WHAT IS BEING ASKED ▸ Scan the lines below and report each one containing "that" by copying it.

SUPPLIED DATA ▸
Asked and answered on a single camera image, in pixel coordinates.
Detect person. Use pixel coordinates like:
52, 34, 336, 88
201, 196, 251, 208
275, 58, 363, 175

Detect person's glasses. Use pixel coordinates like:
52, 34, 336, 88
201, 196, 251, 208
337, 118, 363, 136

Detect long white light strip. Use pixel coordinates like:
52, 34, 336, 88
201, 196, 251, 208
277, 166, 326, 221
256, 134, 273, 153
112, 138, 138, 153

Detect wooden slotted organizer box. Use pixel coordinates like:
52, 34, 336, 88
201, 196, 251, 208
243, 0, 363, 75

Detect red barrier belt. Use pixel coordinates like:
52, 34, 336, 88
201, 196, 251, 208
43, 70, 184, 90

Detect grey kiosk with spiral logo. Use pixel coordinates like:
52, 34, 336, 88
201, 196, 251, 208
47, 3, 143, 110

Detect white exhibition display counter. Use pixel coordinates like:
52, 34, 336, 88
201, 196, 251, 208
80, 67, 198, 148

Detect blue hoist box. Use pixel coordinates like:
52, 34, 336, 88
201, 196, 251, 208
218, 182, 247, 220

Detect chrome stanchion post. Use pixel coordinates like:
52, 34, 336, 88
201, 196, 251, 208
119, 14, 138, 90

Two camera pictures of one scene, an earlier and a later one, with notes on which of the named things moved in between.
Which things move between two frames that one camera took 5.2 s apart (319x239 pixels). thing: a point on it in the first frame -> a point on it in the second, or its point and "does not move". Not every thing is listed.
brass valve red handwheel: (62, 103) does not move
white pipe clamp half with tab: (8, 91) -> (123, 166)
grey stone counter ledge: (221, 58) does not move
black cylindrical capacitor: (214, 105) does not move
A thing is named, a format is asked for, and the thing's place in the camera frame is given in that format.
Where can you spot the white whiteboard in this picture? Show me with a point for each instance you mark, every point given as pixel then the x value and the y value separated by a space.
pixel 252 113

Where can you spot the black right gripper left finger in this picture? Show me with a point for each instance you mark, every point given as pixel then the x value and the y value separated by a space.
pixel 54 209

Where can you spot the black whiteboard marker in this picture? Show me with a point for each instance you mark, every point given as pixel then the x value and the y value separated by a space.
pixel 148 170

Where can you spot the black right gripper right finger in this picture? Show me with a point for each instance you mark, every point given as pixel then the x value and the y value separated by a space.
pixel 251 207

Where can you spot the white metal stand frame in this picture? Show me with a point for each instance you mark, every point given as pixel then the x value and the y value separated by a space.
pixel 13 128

RESPONSE ▸
Which things move between two frames that one camera took 5.2 s apart (319x239 pixels). thing: a point on it in the first frame -> a point on it in the second, or its point and "does not move". Not every thing is listed.
A thing is named, a format is asked for, and the thing's place in the camera frame is given in that format.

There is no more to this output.